Johnson states that children who are "being habituated to this utterly bleak and nihilistic view of the world that could lead them to become murderers," are being abused and should be removed from their homes." He further states, "We should be firm to the point of ruthlessness in opposing behaviors that undermine our values." Major questions present themselves to this type of logic. Who determines that a "view of the world is utterly bleak and nihilistic," and in a pluralistic society, which values are "our values?"
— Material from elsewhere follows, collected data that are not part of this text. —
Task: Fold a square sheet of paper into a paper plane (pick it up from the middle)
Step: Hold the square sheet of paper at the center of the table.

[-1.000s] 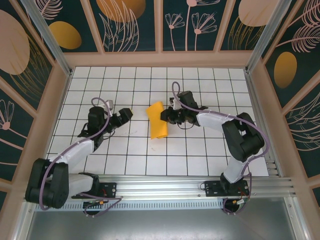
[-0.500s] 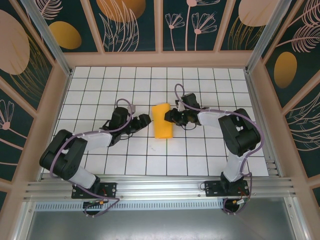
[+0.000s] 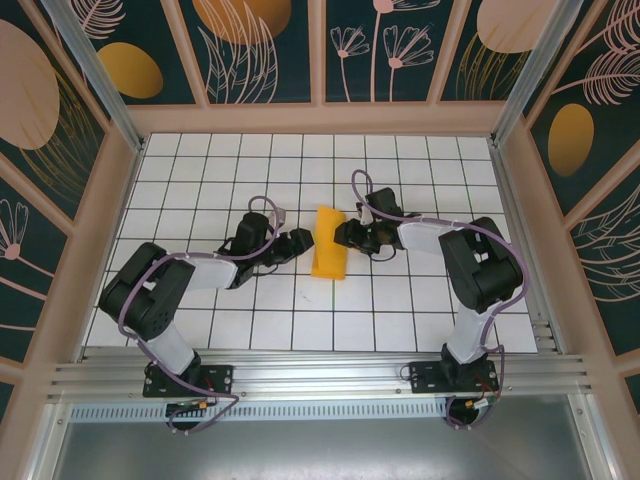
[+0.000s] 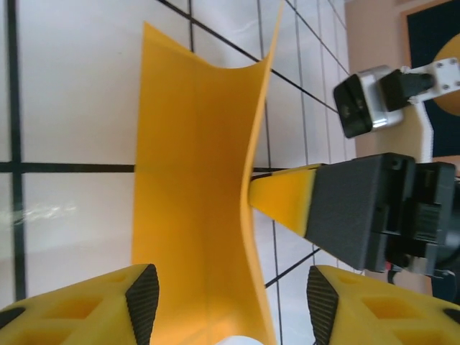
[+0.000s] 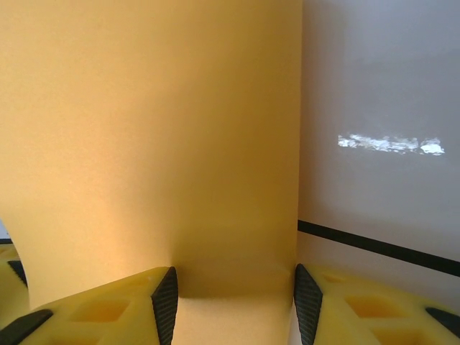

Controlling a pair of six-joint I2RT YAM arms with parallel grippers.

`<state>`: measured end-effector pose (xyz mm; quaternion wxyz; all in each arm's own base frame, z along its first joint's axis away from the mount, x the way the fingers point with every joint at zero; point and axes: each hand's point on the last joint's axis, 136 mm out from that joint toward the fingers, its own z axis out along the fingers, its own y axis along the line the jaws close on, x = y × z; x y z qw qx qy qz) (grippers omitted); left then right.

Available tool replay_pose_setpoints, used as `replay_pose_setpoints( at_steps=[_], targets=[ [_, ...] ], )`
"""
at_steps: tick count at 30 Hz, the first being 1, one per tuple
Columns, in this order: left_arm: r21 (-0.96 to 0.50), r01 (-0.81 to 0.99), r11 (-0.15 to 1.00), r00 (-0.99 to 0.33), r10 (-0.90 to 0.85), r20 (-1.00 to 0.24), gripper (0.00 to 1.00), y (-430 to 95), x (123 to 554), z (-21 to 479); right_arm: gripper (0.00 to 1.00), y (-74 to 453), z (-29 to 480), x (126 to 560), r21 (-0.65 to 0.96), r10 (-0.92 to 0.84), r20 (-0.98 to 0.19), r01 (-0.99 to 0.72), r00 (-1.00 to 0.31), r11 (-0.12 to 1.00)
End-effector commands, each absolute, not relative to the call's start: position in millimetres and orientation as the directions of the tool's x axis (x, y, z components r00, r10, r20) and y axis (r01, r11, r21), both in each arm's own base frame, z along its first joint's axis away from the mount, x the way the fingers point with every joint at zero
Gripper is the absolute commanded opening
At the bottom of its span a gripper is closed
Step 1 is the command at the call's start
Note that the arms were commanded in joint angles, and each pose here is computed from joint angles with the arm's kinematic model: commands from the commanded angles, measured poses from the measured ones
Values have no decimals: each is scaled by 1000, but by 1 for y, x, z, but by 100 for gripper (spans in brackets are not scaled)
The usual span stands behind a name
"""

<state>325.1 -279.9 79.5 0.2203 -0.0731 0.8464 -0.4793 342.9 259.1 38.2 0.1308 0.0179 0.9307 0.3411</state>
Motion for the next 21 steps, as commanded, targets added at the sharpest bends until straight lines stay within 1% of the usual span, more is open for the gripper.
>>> replay_pose_setpoints(
  at_steps=[1,3,4,9,12,16,21],
  targets=[
    [-872,176,457,-884,-316,-344,54,-295,331,103,49,256,50,343,635,125,-256,-69,-959,769],
    [-878,199,435,-882,-311,-354,51,-297,330,109,49,256,51,344,636,129,-256,-66,-958,769],
    [-878,181,443,-892,-303,-337,51,-298,329,98,49,256,51,344,637,130,-256,-66,-958,768],
    [-884,185,429,-901,-285,-327,48,-302,328,93,49,256,52,343,646,139,-249,-57,-958,762],
    [-889,188,418,-907,-274,-321,44,-305,328,91,48,256,53,342,649,140,-249,-58,-958,758],
    [-897,207,390,-907,-268,-326,34,-309,329,98,48,256,52,341,651,143,-245,-53,-959,757],
    [-901,222,374,-907,-259,-331,16,-313,330,101,48,256,58,340,656,146,-252,-58,-956,752]
  ],
)
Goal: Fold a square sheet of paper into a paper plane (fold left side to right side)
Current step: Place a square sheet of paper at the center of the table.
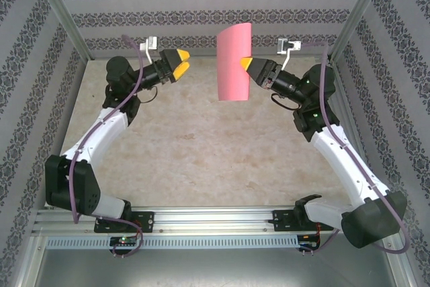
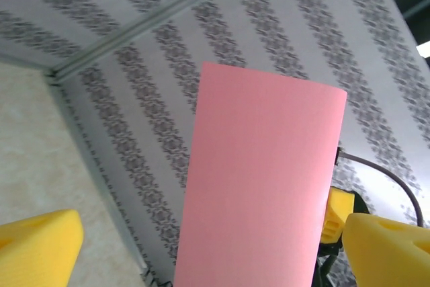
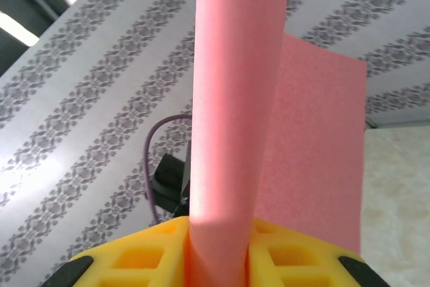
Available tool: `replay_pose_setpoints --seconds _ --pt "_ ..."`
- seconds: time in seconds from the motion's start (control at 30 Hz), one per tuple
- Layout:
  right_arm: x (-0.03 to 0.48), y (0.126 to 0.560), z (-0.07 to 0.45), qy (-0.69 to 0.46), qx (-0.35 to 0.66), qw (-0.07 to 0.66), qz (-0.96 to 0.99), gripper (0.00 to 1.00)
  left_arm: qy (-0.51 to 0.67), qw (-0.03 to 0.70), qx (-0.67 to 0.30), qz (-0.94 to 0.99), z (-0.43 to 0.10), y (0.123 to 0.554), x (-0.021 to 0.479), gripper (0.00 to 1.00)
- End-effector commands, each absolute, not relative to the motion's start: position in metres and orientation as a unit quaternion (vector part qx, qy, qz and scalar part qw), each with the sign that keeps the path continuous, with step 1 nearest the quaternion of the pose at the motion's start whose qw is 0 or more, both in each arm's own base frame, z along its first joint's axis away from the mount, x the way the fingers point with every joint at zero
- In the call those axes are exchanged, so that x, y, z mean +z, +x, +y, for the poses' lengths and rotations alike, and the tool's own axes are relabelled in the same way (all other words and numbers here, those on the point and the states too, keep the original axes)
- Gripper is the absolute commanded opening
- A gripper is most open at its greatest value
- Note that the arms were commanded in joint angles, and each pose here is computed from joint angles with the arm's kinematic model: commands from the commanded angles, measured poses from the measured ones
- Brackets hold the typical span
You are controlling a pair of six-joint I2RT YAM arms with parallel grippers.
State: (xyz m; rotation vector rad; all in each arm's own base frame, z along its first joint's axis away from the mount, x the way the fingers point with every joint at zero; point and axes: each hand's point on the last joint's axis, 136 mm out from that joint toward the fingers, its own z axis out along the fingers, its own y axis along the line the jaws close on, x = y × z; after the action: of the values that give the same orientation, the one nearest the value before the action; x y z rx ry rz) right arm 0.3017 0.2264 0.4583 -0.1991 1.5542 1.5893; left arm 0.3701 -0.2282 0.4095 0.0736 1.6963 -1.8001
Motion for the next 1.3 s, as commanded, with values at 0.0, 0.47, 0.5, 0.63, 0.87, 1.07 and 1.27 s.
replay_pose_setpoints --seconds 0.0,0.47,0.5,0.63,0.87,1.07,1.27 --pt "0.491 0.275 0.234 -0.116 0.664 0.437 0.595 0.25 0.078 0.316 -0.72 0.613 -0.253 0.358 0.436 1.0" --pt "0.51 0.267 0.23 -0.106 0.667 0.456 0.58 0.24 0.133 0.31 -0.769 0.544 -0.279 0.332 0.469 0.81" --pt "0.506 0.269 0.228 -0.102 0.663 0.457 0.584 0.24 0.134 0.312 -0.769 0.542 -0.278 0.331 0.47 0.77" --pt "0.497 0.276 0.223 -0.086 0.657 0.457 0.593 0.24 0.137 0.312 -0.768 0.542 -0.277 0.327 0.471 0.55" --pt "0.485 0.285 0.212 -0.066 0.642 0.465 0.606 0.24 0.132 0.315 -0.748 0.569 -0.279 0.33 0.457 0.24" --pt "0.467 0.293 0.209 -0.052 0.637 0.454 0.621 0.24 0.122 0.31 -0.744 0.579 -0.28 0.334 0.443 0.13" --pt "0.455 0.299 0.203 -0.041 0.621 0.458 0.635 0.24 0.127 0.314 -0.74 0.582 -0.279 0.332 0.443 0.1"
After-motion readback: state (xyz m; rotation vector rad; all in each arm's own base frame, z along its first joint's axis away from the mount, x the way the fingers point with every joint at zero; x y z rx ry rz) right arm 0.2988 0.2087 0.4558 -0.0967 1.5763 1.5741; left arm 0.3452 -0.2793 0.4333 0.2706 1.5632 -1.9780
Clearly in the United States, such a law would be a breach of privacy and a violation of the right of free speech. Despite many gains in equality, we unfortunately still have discrimination against ethnic and cultural minorities as well as unequal opportunities between the sexes. The majority of this discrimination is learned at home. Does that mean that children exposed to these ideas are being abused and should be removed from their families?

I think Mayor Johnson would be more effective turning his attention to understanding why two young men found radical Muslim extremism so attractive that they decided to commit this barbaric act of terrorism.

Pastor Ché Ahn
HRock Church


Who hasn't witnessed parents having a bad day or being bad parents because they are bad parents, and wanted to take their children away from them? If Mayor Johnson gets to, so do I.

Back in the real world, Johnson's remarks came in response to the conviction of two Muslims for the murder of a British soldier, Lee Rigby. However the BBC reported that the murderers were not from radical extremist families, nor were Muslim criminals who committed previous atrocities.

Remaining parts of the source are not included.